Sheikh Muhammad Mufeed (c. 1912 – 20 November 1996) was a Shia Islamic religious scholar/alim from the erstwhile state of Jammu and Kashmir and present Union Territory of Ladakh, and the founder of Anjuman Jamiatul Ulama Isna Asharia, Kargil. He was deeply influenced by system of dissemination of Islamic teachings at the Hauza Ilmiya Najaf where he spent fifteen years of his life. In 1953 Shiekh Mufeed established an Islamic Seminary along with other prominent religious scholars of those time.

==Personal life==
Sheikh Mufeed was born into the Khantey Pa family of Yourbaltak, Kargil in the year 1912. His father's name was Malik.

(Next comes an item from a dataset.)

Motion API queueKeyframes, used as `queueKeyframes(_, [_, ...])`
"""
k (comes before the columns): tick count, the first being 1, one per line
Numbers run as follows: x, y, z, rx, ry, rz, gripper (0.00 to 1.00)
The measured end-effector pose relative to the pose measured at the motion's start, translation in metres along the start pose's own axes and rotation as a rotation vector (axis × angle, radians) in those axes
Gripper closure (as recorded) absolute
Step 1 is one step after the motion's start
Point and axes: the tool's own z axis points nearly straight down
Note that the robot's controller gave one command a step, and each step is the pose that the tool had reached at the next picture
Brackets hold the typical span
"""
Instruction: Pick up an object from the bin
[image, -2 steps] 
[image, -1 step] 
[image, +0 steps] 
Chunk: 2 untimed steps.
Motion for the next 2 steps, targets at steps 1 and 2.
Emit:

He was born after the death of his father. At a very young age, he left for the city of Najaf in Iraq to pursue religious education. He spent fifteen years of his life at the seminary in Najaf. Then he came back to Kargil and started teaching students at his home. Due to the lack of a proper Islamic seminary, students from around the district would come to his place to get tutored in the ways of Islam.

He married the daughter of a prominent religious scholar from Minjee Hujjatul Islam Shiekh Ali Naqi. Three of his sons died in infancy. His only surviving child was his daughter. His daughter was married to Sheikh Mussa Shariefi.